A mesma novidade na fidelidade à tradição vale também para a doutrina da colegialidade como integrante da estrutura hierárquica da Igreja. Tanto é verdade que o Concílio Vaticano I havia previsto tratar dela em uma segunda constituição sobre a Igreja.
O cardeal Francis George, arcebispo de Chicago, contribuiu para o volume com um excelente artigo relativo ao decreto sobre a atividade missionária da Igreja Ad gentes. Ele guia o leitor a uma inteligência teológica desta atividade conexa com a natureza mesma da Igreja: a missão se funda sobre o plano universal de salvação do Pai e sobre a missão visível e histórica do Filho a qual se acompanha a missão invisível do Espírito Santo como alma da Igreja.
Objectivo da missão é conduzir todos os homens à fé em Cristo, único mediador da salvação. George perora fortemente para que se mantenha o termo “missão” no significado específico de anúncio de Cristo a quantos não o conhecem.
Consequentemente ele denuncia um deslocamento de perspectiva ocorrido no debate e na recepção prática do decreto depois do concílio. Enquanto este havia tocado, ainda que brevemente, no tema da promoção humana como consequência da evangelização e no tema do diálogo, hoje mais que nunca indispensável para entrar em contato com culturas alheias a um real contato com a revelação cristã, a promoção humana tornou-se depois quase o objetivo principal, se não o único, da missão; enquanto o diálogo tornou-se uma alternativa à ordem de Cristo de levar a todos os povos o seu evangelho.
Da declaração sobre as relações da Igreja com as religiões não-cristãs Nostra Aetate, Arthur Kennedy se detém em particular sobre as relações entre a Igreja e o povo judeu. Uma relação que desde o início, segundo o ensinamento do apóstolo Paulo, foi marcada por uma tensão.
De fato, enquanto de um lado a fé do “novo povo de Deus” teve início na vocação de Abraão e tem em comum com os judeus o patrimônio espiritual do Antigo Testamento, por outro lado os judeus não aceitaram Jesus, “além do mais, não poucos se opuseram à difusão do seu Evangelho”.
Tal tensão caracterizou, no curso dos séculos, de maneira mutável as relações entre os dois povos, tanto do ponto de vista prático quanto do ponto de vista teológico.
É pois anti-histórico falar de uma monolítica tradição de antissemitismo que o Concílio Vaticano II tivesse descartado. Referindo-se ao filão de continuidade, jamais renegada pela Igreja, o autor cita o ensinamento do concílio tridentino depois retomado pelo Catecismo da Igreja Católica (1993).

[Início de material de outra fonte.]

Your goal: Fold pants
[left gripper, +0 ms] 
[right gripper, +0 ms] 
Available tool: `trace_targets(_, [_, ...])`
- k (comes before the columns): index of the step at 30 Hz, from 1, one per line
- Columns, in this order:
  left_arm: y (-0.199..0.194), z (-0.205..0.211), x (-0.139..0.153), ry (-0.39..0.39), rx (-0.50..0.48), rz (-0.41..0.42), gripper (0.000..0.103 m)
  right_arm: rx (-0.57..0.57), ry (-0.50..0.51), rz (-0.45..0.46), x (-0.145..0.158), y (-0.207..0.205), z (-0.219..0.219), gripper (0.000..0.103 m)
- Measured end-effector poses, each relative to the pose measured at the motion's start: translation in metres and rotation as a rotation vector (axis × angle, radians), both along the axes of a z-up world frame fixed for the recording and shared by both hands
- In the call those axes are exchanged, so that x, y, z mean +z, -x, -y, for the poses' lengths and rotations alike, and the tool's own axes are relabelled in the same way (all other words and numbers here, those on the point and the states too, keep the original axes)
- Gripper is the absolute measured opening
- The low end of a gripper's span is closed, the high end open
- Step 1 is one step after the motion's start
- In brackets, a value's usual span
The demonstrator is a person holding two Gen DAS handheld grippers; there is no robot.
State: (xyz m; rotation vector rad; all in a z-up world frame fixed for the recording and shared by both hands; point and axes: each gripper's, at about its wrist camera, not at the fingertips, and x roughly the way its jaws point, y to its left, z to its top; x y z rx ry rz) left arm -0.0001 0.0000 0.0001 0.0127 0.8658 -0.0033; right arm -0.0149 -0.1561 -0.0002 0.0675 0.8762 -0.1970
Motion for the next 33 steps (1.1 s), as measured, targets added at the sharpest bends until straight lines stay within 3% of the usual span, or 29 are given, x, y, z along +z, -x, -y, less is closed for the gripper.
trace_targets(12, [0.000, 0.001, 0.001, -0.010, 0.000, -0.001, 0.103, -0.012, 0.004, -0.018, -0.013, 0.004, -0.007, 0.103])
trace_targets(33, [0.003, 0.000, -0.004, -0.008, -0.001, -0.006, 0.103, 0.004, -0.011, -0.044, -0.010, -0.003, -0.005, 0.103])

Nesta mesma linha o Vaticano II, sem esconder as culpas dos cristãos individualmente, exorta firmemente os católicos ao respeito e ao diálogo com os nossos irmãos maiores.
A declaração sobre a liberdade religiosa Dignitatis humanae é o documento que para os defensores da hermenêutica da ruptura representa o caso mais vistoso de descontinuidade. O autor do capítulo, F. Russell Hittinger, oferece ao leitor um excelente aprofundamento da liberdade religiosa na cultura moderna dos direitos civis, com particular atenção às tradições dos Estados Unidos da América.

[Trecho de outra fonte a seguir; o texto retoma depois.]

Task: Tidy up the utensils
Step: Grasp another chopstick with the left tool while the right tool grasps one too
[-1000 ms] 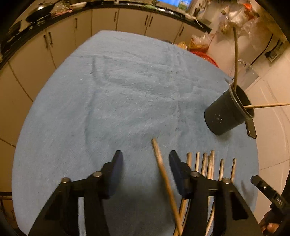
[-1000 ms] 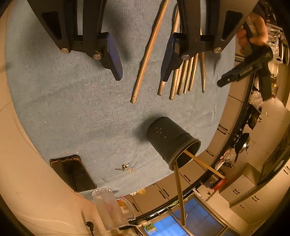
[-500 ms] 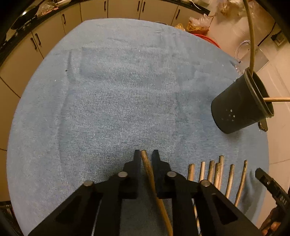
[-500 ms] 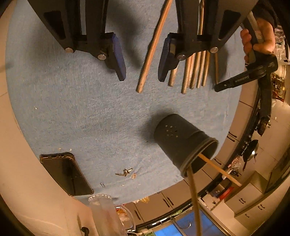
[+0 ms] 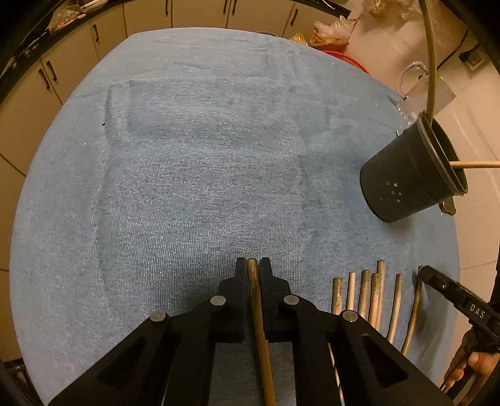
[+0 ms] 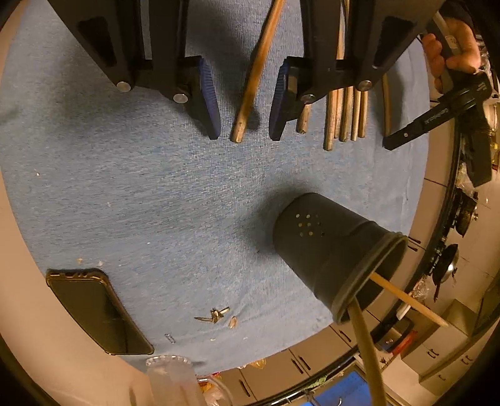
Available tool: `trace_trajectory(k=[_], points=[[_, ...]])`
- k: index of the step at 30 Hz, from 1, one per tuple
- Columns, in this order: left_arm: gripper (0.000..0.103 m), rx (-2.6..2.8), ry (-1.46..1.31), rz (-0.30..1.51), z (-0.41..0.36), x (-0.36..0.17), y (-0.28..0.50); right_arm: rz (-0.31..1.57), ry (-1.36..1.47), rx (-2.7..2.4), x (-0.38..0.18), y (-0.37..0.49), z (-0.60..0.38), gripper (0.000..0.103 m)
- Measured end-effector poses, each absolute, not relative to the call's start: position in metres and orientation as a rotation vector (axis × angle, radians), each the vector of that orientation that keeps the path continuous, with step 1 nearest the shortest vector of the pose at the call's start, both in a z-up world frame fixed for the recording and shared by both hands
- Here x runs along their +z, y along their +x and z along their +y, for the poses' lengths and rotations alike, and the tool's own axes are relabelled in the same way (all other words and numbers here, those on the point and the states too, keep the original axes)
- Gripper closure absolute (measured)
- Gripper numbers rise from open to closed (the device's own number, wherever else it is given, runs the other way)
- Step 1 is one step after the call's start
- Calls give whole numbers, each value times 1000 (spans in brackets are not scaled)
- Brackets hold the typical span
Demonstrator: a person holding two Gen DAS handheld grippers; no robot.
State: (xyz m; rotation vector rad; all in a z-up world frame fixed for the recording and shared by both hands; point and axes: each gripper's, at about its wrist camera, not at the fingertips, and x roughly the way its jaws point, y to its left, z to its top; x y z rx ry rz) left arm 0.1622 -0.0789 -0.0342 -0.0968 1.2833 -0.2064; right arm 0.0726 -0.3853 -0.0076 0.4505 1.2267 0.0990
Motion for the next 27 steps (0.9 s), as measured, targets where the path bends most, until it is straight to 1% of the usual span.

Eles, como observou o Papa na sua alocução natalina, criaram um modelo de estado “diferente daquele teorizado pelas tendências radicais surgidas na segunda fase da revolução francesa”, e assim situaram de modo novo o problema das várias religiões presentes em um mesmo estado.
Central na contribuição de Hittinger é a afirmação de que o Concílio se limitou a um aspecto bem preciso na relação Estado-religião: todo homem tem o direito exercitar livremente a dimensão religiosa do seu ser, enquanto o Estado tem o dever de proteger este direito.
Sem atribuir ao Estado a capacidade de julgar a verdade da religião, a Declaração não separa totalmente o Estado da ordem da verdade em matéria de religião, e portanto não faz sua a lógica neutra ou indiferentista própria de um certo modo de defender a separação entre Estado e Igreja.
Consequentemente o Concílio, enquanto reconhece ao Estado o direito de regular o exercício público da religião em conformidade com as exigências objectivas da ordem moral, espera que o Estado reconheça o influxo positivo que a religião pode ter sobre a sociedade.
A liberdade religiosa que a Igreja reivindica para todos não é liberdade meramente negativa. A doutrina tradicional que reconhece somente à verdade um direito objectivo não é negada, mas sim exigida à ordem moral que toca o indivíduo na sua consciência.
Lamb, no fim do volume, afirma ter pretendido dar “uma pequena contribuição a um empreendimento já em curso na vida da Igreja” e ao qual as palavras do Papa imprimiram um novo vigor. Os autores interrogaram todo o Concílio segundo uma perspectiva teológica e, ao mesmo tempo, espiritual, histórica e pastoral, a fim de tornar mais acessível sua mensagem.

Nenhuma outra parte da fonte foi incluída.